"Que lindo se figurássemos na assembléia mundial como povo capaz de uma ideia sua, uma arte sua, costumes e usanças que não recendam a figurinos importados." - Monteiro Lobato - Ideias de Jeca Tatu
Mais de 800 mil veículos desceram de São Paulo para o
litoral neste final de 2014. Isto significa que aproximadamente 2,5 milhões de
pessoas deixaram a capital, rumo às praias do litoral norte e sul do estado.
Repetem-se as mesmas cenas que já conhecemos há décadas: congestionamentos nas
estradas, cidades lotadas, pressão excessiva na infraestrutura urbana. Em
média, a população da região litorânea chega a triplicar no período entre o
Natal e o Ano Novo. As cidades, que em sua maioria já não têm uma boa estrutura
de serviços públicos – segurança, saúde, coleta de lixo e limpeza urbana –
sofrem ainda mais com o excesso de habitantes.
O problema é antigo e tem diversas causas. Uma delas é a
falta de opções de lazer para a maior parte da população, associada à baixa
renda. Sem possibilidades de aproveitar os momentos de folga durante o ano, já
que a cidade apresenta poucas opções, o paulistano planeja seu descanso para o
período de Ano Novo. Férias coletivas, recesso escolar, dinheiro do 13º
salário, a glamourização da festa do Réveillon (antes era apenas o Ano Novo), o
calor do verão; são fatores que mobilizam ainda mais os turistas de final de
ano.
O fenômeno acontece em todo o litoral brasileiro, mas o
maior volume de deslocamentos registra-se no estado de São Paulo. O efeito
sobre as cidades, no entanto, é em todo país o mesmo: impacto nos ambientes
urbano e natural. A orla marítima, os rios e as matas do entorno das cidades –
localizadas em região de Mata Atlântica – são “explorados” pelos turistas: lixo
de todo tipo na praia, retirada de espécimes da mata, pesca e poluição dos
rios. Nas cidades, apesar de proibido por legislações municipais, trafegam
carros com som alto, soltam-se fogos durante todo o dia e lixo é jogado por
todas as ruas. Uma verdadeira catarse histérica, movida a álcool e agitação,
toma conta de parte dos turistas.

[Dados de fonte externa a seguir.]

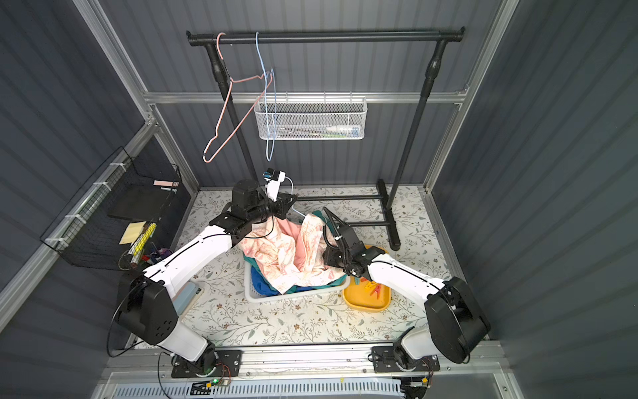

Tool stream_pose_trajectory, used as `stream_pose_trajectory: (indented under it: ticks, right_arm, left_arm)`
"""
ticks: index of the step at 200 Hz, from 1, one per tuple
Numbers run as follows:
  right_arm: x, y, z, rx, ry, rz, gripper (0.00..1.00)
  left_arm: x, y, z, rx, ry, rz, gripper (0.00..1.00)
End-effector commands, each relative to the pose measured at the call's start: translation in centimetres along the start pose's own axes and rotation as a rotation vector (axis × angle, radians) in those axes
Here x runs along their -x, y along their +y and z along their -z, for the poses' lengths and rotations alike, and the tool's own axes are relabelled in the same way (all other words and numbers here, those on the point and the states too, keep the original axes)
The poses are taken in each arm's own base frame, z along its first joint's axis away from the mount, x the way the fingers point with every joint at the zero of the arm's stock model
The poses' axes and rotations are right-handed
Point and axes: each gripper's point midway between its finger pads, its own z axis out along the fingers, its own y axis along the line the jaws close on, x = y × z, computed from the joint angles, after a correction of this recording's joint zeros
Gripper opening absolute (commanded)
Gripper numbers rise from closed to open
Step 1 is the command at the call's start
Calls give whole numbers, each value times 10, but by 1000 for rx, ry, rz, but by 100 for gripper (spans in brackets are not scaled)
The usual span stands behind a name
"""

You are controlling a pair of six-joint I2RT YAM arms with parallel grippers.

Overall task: Remove the clothespins securing jackets to the hanger
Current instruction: Adjust the jacket in the basket.

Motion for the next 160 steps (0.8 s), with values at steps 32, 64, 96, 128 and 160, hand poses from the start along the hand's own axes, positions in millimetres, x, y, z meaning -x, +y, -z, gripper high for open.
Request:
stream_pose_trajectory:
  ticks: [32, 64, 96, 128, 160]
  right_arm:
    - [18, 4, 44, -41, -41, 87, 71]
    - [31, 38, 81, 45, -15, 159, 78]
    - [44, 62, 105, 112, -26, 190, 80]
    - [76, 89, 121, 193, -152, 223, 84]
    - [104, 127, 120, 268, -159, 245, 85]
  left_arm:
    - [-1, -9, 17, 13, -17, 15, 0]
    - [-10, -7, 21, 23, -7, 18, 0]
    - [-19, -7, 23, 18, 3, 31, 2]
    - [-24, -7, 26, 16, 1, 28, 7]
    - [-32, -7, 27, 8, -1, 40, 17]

Parece que todos os dias de privação de lazer
durante o ano precisam ser compensados freneticamente em alguns poucos dias.
No retorno do feriado as estradas voltam a ficar cheias;
congestionamentos retêm os motoristas por horas – tudo apenas para percorrer um
pouco mais de cem quilômetros. Para trás ficaram – além dos cheques sem fundos
– os montes de lixo na cidade e nas praias, a depredação de bens públicos e os
estoques vazios de supermercados, armazéns e padarias. Os comerciantes, em sua
maioria, acham que foi um bom começo de período de férias. Alguns já planejam
trocar o carro ou investir na ampliação do negócio.
A cidade, no entanto, vai demorar alguns meses para se
recuperar. A ausência de recursos aliada à falta de pessoal qualificado na
administração, além de prefeitos incapazes para gerir suas cidades (para dizer
o mínimo), fazem com que o turismo se torne predatório. No final lucra o
comércio, que precisa se capitalizar para enfrentar um ano inteiro com
movimento baixo – só interrompido por um ou outro feriado prolongado. Esta é, resumidamente, a situação do turismo em grande parte
do país. A falta de poder aquisitivo da maior parte da população, a fraca
infraestrutura e o alto preço dos serviços e produtos, fazem com que esta realidade se mantenha ao longo dos decênios. Muito provavelmente vai continuar
assim nos próximos anos, dadas as poucas possibilidades de crescimento da
economia, melhoria real do padrão de vida e ampliação da infraestrutura.